Entries taken from a collection
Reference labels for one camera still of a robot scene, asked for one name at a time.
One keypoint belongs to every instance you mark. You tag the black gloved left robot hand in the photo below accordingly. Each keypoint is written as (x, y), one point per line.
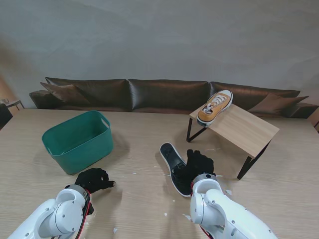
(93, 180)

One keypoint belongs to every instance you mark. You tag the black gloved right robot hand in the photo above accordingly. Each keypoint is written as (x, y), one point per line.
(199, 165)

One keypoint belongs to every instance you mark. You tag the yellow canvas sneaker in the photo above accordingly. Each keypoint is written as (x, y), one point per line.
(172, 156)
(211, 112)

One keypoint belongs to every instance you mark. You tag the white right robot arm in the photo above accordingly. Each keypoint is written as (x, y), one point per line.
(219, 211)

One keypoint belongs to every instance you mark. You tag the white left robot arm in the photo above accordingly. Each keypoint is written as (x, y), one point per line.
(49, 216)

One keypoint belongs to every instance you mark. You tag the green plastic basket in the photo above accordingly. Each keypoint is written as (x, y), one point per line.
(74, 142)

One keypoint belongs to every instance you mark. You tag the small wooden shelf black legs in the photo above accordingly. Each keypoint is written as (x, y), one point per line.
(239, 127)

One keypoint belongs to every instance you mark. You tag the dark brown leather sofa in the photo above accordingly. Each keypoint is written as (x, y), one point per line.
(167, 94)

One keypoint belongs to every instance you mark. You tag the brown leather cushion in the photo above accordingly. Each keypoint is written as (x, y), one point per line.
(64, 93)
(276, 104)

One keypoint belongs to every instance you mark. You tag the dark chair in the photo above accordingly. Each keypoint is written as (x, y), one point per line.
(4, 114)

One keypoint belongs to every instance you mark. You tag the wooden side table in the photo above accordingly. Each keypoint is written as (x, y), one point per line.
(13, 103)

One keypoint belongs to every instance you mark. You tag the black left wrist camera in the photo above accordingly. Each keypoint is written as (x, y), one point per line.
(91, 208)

* * *

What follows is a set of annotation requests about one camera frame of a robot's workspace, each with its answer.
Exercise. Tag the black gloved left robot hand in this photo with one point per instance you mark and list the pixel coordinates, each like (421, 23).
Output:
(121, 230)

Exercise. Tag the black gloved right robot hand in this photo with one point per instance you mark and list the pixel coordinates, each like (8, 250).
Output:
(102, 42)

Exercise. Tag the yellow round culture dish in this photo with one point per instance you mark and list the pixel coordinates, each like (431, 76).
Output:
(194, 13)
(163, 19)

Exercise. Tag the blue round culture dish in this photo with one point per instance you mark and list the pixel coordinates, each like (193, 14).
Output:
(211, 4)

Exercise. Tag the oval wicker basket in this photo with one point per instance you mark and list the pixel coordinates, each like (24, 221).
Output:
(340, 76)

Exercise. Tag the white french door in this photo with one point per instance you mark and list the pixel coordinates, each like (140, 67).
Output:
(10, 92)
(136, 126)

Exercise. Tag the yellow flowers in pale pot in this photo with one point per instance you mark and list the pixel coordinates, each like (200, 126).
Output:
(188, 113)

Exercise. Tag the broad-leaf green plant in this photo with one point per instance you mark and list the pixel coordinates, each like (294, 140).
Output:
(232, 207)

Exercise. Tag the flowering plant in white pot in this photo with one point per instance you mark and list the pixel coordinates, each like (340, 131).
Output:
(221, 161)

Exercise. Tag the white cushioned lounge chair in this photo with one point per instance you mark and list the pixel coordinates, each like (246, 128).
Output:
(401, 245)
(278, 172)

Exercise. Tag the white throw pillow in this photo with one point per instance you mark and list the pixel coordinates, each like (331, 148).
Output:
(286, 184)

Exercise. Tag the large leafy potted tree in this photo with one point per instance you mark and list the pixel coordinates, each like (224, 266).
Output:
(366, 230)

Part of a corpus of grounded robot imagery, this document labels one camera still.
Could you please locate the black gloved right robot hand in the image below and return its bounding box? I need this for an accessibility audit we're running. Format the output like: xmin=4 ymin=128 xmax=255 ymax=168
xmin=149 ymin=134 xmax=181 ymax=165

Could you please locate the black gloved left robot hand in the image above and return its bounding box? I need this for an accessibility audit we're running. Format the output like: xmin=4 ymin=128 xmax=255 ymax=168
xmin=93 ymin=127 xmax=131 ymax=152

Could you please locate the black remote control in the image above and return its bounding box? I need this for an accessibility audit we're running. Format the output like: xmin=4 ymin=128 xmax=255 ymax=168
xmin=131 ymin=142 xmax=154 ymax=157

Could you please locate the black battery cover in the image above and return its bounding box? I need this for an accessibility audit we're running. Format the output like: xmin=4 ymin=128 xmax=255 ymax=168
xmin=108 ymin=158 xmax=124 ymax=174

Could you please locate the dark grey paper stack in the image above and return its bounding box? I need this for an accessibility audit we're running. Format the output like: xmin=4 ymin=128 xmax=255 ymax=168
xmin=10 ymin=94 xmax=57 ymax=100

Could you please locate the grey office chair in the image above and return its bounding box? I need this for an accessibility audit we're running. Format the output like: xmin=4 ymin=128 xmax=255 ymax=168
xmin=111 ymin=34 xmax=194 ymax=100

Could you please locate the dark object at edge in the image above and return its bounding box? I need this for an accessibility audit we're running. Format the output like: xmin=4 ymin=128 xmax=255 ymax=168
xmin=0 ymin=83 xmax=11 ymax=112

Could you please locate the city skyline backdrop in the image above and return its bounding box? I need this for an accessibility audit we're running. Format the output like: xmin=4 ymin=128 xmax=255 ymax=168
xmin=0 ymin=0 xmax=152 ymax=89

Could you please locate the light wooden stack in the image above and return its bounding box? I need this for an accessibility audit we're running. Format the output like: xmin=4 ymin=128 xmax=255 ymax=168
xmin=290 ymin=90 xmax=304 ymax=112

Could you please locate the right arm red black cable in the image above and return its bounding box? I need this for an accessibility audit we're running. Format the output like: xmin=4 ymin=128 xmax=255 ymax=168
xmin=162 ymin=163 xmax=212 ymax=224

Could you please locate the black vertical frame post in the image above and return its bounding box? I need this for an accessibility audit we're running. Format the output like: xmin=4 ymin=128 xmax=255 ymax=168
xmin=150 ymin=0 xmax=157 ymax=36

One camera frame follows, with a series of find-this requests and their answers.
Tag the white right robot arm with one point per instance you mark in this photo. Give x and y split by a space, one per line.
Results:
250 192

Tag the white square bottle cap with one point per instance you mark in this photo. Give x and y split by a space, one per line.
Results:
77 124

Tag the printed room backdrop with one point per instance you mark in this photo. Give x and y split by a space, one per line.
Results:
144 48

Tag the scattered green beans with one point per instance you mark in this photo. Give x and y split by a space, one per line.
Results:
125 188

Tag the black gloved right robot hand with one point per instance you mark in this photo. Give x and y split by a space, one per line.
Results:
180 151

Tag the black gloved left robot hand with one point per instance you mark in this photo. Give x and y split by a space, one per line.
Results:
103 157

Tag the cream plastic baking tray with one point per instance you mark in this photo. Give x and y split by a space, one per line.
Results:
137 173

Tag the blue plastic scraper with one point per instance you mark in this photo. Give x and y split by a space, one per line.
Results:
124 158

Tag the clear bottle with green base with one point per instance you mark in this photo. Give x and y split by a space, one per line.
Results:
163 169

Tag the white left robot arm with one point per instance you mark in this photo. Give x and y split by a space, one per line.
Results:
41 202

* * *

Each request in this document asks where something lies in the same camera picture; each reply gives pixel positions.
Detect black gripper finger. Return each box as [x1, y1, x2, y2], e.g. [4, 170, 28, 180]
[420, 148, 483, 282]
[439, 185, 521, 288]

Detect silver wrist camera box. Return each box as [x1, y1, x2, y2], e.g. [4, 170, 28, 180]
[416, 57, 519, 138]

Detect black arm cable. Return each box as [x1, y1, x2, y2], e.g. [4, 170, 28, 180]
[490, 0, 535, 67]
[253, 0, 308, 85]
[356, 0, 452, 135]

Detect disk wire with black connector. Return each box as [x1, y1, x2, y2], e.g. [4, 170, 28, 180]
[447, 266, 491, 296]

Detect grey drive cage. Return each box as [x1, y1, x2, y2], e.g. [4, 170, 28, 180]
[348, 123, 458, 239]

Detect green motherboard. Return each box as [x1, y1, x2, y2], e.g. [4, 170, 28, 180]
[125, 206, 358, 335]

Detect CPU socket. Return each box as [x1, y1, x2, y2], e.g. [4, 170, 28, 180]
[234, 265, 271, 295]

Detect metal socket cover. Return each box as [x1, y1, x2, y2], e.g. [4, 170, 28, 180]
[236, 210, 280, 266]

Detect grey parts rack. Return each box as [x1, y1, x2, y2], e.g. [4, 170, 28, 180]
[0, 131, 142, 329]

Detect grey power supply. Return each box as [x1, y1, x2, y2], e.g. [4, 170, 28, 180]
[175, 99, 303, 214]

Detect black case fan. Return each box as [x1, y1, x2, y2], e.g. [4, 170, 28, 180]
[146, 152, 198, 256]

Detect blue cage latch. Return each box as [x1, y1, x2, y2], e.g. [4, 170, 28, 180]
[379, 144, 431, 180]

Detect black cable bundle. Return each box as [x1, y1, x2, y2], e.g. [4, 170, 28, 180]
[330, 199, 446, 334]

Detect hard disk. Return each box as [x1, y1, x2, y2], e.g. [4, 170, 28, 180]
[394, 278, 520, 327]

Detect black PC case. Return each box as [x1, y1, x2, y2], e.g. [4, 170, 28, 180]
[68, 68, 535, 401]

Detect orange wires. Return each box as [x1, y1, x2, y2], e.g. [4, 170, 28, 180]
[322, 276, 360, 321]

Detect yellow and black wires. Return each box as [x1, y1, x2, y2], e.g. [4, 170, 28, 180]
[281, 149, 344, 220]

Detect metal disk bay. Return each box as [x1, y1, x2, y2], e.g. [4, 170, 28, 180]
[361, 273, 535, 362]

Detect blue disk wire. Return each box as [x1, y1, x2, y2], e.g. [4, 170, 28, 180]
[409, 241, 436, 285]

ACTION ITEM:
Figure out how many lines in the entries above contain "culture". Write only that number.

SOLUTION BELOW:
2